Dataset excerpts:
******************************

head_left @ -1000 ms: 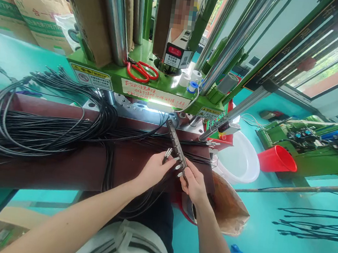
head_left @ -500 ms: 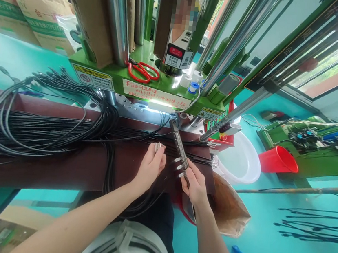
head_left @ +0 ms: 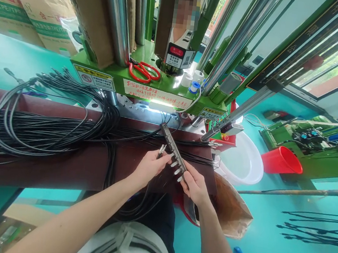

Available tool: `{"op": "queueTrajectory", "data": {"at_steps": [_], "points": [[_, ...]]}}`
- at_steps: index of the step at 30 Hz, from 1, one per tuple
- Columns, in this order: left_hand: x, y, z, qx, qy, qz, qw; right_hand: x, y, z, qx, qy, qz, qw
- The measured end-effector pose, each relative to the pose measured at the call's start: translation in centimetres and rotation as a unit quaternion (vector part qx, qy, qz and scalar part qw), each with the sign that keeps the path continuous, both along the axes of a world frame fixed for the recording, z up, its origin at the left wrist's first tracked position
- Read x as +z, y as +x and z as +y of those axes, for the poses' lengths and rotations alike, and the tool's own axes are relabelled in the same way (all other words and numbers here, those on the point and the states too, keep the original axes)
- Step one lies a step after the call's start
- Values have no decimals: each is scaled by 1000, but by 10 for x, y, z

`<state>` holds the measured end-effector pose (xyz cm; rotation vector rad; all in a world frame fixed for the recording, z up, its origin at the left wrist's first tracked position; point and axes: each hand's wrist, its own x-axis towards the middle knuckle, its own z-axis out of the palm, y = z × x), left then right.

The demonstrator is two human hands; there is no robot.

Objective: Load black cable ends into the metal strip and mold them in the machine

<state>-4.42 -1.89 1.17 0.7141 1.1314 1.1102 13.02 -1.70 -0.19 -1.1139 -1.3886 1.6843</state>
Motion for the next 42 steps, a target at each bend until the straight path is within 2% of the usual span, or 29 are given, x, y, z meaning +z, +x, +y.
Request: {"op": "queueTrajectory", "data": {"at_steps": [5, 10, 12, 14, 18, 24, 29, 35, 37, 39, 42], "points": [[-3, -5, 2, 0, 31, 69, 997, -3, -3, -1, 14, 16, -26, 999], [-3, -5, 1, 116, 89, 117, 982, 4, -7, -2, -53, -9, -7, 999], [-2, -7, 1, 128, 106, 138, 976, 6, -6, -2, -60, -21, -5, 998], [-2, -10, 1, 98, 100, 118, 983, 7, -6, -3, -54, -26, -7, 998], [-1, -14, 3, 19, 34, 43, 998, 8, -5, -2, -33, -16, -10, 999], [-2, -16, 5, 1, -9, -3, 1000, 4, -1, 1, 11, 3, -28, 1000], [-2, -20, 5, -2, 34, 64, 997, -7, 1, -1, 39, 50, -53, 997], [0, -31, 6, -67, 108, 176, 976, -5, 1, 2, 13, 9, -21, 1000], [1, -38, 7, -88, 111, 208, 968, -4, 1, 3, 10, 7, -11, 1000], [2, -42, 7, -113, 88, 203, 969, -3, 2, 4, 22, 4, -9, 1000], [2, -46, 7, -141, 58, 131, 980, -2, 4, 4, 37, 3, -12, 999]]}}
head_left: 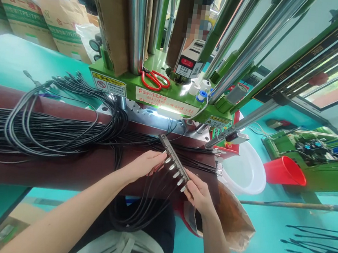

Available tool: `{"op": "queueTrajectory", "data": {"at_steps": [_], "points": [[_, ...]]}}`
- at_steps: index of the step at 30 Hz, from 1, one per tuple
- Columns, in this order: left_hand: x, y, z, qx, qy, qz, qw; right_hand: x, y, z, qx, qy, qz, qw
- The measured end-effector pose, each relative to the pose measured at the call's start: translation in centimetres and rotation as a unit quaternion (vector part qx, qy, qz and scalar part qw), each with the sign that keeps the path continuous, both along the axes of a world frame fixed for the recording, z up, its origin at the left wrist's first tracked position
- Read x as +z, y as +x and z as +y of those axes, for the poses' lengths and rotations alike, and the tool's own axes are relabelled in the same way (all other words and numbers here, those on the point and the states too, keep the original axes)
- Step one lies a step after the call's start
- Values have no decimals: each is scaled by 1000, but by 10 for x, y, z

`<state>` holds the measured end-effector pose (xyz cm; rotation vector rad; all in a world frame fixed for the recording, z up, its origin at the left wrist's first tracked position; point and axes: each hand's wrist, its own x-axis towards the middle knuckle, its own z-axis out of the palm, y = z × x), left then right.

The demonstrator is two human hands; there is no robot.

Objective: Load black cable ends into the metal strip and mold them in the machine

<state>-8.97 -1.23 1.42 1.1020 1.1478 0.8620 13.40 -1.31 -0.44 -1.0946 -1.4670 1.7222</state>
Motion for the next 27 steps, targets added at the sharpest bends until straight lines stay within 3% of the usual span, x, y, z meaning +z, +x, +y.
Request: {"op": "queueTrajectory", "data": {"at_steps": [4, 10, 18, 21, 23, 25, 27], "points": [[-1, 0, 1, -5, -16, -94, 995, 1, 1, 1, 21, 8, -11, 1000], [-5, -5, 3, -20, -48, -163, 985, 0, 4, 1, 76, 39, -42, 995], [-20, -12, -3, -5, -39, -126, 991, 13, 2, 7, 159, 172, -177, 956], [-16, -18, -10, -22, -14, -11, 1000, 20, 1, 12, 175, 183, -165, 953], [-11, -24, -18, -44, 20, 140, 989, 26, -2, 16, 202, 177, -158, 950], [-4, -31, -29, -71, 55, 320, 943, 33, -5, 19, 244, 171, -168, 940], [1, -36, -39, -105, 72, 467, 875, 39, -10, 23, 288, 176, -192, 922]]}}
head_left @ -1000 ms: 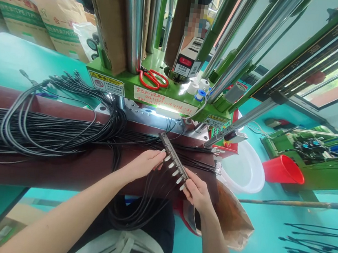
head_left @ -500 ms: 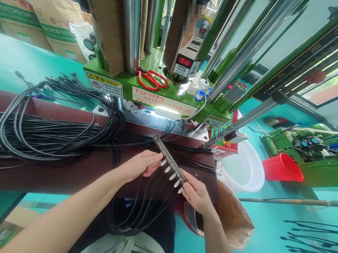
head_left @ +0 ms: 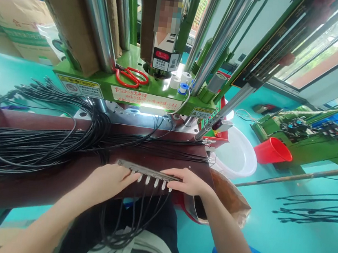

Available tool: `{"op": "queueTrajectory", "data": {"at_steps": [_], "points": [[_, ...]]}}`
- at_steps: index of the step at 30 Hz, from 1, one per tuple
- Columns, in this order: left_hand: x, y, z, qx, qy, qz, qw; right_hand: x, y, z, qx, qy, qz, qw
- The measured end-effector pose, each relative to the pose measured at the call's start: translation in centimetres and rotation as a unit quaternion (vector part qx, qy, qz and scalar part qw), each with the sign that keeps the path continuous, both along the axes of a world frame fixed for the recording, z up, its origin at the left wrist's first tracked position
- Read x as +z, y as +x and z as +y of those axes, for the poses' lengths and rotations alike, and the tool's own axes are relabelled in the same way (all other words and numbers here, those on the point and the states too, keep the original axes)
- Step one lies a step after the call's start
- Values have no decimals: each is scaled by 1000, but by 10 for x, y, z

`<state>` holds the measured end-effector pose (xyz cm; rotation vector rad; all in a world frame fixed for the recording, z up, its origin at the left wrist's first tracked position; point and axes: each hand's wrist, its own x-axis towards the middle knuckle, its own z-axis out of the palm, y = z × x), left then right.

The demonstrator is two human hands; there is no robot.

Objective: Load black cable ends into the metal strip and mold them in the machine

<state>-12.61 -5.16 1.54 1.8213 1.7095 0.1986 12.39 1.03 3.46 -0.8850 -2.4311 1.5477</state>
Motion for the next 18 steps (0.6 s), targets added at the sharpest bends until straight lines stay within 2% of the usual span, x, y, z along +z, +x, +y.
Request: {"op": "queueTrajectory", "data": {"at_steps": [2, 4, 8, 13, 18], "points": [[3, -3, -8, -26, -2, 91, 996, 4, -5, 6, 30, 20, -35, 999], [5, -5, -12, -40, -1, 108, 993, 6, -9, 13, 38, 46, -71, 996], [8, -10, -11, -35, 41, 62, 997, 4, -15, 33, 45, 139, -120, 982], [17, -21, 1, 2, 116, -21, 993, -4, -17, 45, 42, 269, -83, 959], [20, -36, 27, 73, 187, -54, 978, -9, -10, 46, -5, 276, -42, 960]]}}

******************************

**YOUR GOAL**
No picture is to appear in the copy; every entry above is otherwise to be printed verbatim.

**YOUR RESPONSE**
head_left @ -1000 ms: 
head_left @ -500 ms: 
head_left @ +0 ms: 

Available tool: `{"op": "queueTrajectory", "data": {"at_steps": [_], "points": [[_, ...]]}}`
- at_steps: index of the step at 30 Hz, from 1, one per tuple
- Columns, in this order: left_hand: x, y, z, qx, qy, qz, qw; right_hand: x, y, z, qx, qy, qz, qw
- The measured end-effector pose, each relative to the pose measured at the call's start: translation in centimetres and rotation as a unit quaternion (vector part qx, qy, qz and scalar part qw), each with the sign that keeps the path continuous, both along the axes of a world frame fixed for the recording, z up, its origin at the left wrist's first tracked position
- Read x as +z, y as +x and z as +y of those axes, for the poses' lengths and rotations alike, and the tool's own axes are relabelled in the same way (all other words and numbers here, those on the point and the states too, keep the original axes)
- Step one lies a step after the call's start
- Values have no decimals: each is scaled by 1000, but by 10 for x, y, z

`<state>` holds the measured end-effector pose (xyz cm; rotation vector rad; all in a world frame fixed for the recording, z up, its origin at the left wrist's first tracked position; point and axes: each hand's wrist, its own x-axis towards the middle knuckle, its own z-axis out of the palm, y = z × x), left then right.

The demonstrator is two human hands; there is no robot.

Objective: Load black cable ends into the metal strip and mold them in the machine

<state>-4.42 -1.89 1.17 0.7141 1.1314 1.1102 13.02 -1.70 -0.19 -1.1139 -1.3886 1.6843</state>
Motion for the next 42 steps, a target at each bend until the straight path is within 2% of the usual span, or 29 are given, x, y, z meaning +z, +x, +y.
Request: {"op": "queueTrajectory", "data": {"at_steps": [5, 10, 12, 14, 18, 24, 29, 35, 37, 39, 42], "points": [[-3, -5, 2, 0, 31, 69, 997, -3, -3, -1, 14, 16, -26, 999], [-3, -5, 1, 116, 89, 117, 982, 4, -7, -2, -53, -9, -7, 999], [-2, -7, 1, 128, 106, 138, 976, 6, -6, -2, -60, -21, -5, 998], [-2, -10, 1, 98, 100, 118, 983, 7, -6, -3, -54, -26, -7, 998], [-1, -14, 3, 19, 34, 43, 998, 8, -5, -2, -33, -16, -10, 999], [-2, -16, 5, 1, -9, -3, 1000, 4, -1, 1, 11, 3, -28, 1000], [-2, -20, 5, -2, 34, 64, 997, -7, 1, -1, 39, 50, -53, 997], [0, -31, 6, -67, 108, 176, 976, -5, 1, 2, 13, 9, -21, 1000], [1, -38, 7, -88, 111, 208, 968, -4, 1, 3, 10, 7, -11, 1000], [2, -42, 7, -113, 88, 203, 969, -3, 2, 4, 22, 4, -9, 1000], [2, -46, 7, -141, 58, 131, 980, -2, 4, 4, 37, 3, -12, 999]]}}
head_left: 

Available tool: `{"op": "queueTrajectory", "data": {"at_steps": [_], "points": [[_, ...]]}}`
- at_steps: index of the step at 30 Hz, from 1, one per tuple
- Columns, in this order: left_hand: x, y, z, qx, qy, qz, qw; right_hand: x, y, z, qx, qy, qz, qw
- The measured end-effector pose, each relative to the pose measured at the call's start: translation in centimetres and rotation as a unit quaternion (vector part qx, qy, qz and scalar part qw), each with the sign that keeps the path continuous, both along the axes of a world frame fixed for the recording, z up, its origin at the left wrist's first tracked position
- Read x as +z, y as +x and z as +y of those axes, for the poses' lengths and rotations alike, and the tool's own axes are relabelled in the same way (all other words and numbers here, those on the point and the states too, keep the original axes)
- Step one lies a step after the call's start
- Values have no decimals: each is scaled by 1000, but by 10 for x, y, z

`<state>` holds the measured end-effector pose (xyz cm; rotation vector rad; all in a world frame fixed for the recording, z up, its origin at the left wrist's first tracked position; point and axes: each hand's wrist, its own x-axis towards the middle knuckle, its own z-axis out of the palm, y = z × x), left then right.

The demonstrator is two human hands; there is no robot.

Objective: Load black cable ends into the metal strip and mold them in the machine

<state>-8.97 -1.23 1.42 1.1020 1.1478 0.8620 13.40 -1.31 -0.44 -1.0946 -1.4670 1.7222</state>
Motion for the next 27 steps, targets added at the sharpest bends until straight lines stay within 3% of the usual span, x, y, z meaning +z, +x, +y.
Request: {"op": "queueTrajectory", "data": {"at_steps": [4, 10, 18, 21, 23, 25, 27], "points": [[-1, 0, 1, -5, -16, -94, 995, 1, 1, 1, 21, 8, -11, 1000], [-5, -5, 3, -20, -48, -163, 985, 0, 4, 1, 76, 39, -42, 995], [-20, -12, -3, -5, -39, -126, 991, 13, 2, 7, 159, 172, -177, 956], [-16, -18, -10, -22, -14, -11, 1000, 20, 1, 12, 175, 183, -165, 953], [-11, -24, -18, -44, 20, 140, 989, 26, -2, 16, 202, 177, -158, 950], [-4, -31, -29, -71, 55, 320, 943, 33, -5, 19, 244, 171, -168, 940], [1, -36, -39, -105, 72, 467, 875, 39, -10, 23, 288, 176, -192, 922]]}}
head_left @ -1000 ms: 
head_left @ -500 ms: 
head_left @ +0 ms: 

Available tool: `{"op": "queueTrajectory", "data": {"at_steps": [_], "points": [[_, ...]]}}`
- at_steps: index of the step at 30 Hz, from 1, one per tuple
- Columns, in this order: left_hand: x, y, z, qx, qy, qz, qw; right_hand: x, y, z, qx, qy, qz, qw
- The measured end-effector pose, each relative to the pose measured at the call's start: translation in centimetres and rotation as a unit quaternion (vector part qx, qy, qz and scalar part qw), each with the sign that keeps the path continuous, both along the axes of a world frame fixed for the recording, z up, its origin at the left wrist's first tracked position
- Read x as +z, y as +x and z as +y of those axes, for the poses' lengths and rotations alike, and the tool's own axes are relabelled in the same way (all other words and numbers here, those on the point and the states too, keep the original axes)
- Step one lies a step after the call's start
- Values have no decimals: each is scaled by 1000, but by 10 for x, y, z

`<state>` holds the measured end-effector pose (xyz cm; rotation vector rad; all in a world frame fixed for the recording, z up, its origin at the left wrist's first tracked position; point and axes: each hand's wrist, its own x-axis towards the middle knuckle, its own z-axis out of the palm, y = z × x), left then right.

The demonstrator is two human hands; there is no robot.

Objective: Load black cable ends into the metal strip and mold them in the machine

<state>-12.61 -5.16 1.54 1.8213 1.7095 0.1986 12.39 1.03 3.46 -0.8850 -2.4311 1.5477</state>
Motion for the next 18 steps (0.6 s), targets added at the sharpest bends until straight lines stay within 2% of the usual span, x, y, z along +z, +x, +y.
Request: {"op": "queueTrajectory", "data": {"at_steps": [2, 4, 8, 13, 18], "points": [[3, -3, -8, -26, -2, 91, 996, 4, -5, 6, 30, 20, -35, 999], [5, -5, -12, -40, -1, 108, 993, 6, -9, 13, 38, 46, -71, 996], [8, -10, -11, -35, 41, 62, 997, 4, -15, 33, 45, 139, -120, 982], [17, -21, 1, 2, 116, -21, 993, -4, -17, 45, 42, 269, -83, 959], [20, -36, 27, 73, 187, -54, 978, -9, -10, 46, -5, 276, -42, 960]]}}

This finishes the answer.